ABOUT THIS EXERCISE
All lines in the material containing the word "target" need to be copied.

DATASET SECTION
----
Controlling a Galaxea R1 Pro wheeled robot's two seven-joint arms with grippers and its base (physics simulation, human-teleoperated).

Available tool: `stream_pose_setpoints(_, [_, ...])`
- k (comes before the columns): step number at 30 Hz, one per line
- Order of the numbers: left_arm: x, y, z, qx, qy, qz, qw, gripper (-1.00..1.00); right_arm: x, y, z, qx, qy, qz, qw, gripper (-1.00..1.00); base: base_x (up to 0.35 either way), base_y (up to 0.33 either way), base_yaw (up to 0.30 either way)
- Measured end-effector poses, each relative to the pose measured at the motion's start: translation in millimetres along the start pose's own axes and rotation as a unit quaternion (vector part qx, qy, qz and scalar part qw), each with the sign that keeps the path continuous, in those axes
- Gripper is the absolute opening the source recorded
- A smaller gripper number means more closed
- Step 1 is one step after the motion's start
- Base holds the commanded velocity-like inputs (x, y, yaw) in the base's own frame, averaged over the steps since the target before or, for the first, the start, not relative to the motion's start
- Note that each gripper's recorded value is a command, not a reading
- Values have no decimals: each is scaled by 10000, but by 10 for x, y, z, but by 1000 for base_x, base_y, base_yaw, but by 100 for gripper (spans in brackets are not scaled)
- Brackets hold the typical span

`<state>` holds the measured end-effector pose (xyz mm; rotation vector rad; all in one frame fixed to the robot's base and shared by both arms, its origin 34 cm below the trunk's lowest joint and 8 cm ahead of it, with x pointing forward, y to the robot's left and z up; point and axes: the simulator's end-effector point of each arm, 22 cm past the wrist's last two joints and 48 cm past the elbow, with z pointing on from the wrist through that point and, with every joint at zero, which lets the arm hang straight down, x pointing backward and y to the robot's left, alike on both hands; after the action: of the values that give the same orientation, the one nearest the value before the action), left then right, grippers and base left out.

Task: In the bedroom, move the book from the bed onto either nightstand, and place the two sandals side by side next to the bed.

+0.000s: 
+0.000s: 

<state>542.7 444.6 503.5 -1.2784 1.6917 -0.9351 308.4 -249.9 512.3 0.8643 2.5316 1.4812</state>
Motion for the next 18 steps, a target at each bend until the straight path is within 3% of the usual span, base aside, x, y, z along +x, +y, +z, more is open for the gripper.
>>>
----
TASK SOLUTION
- Base holds the commanded velocity-like inputs (x, y, yaw) in the base's own frame, averaged over the steps since the target before or, for the first, the start, not relative to the motion's start
Motion for the next 18 steps, a target at each bend until the straight path is within 3% of the usual span, base aside, x, y, z along +x, +y, +z, more is open for the gripper.

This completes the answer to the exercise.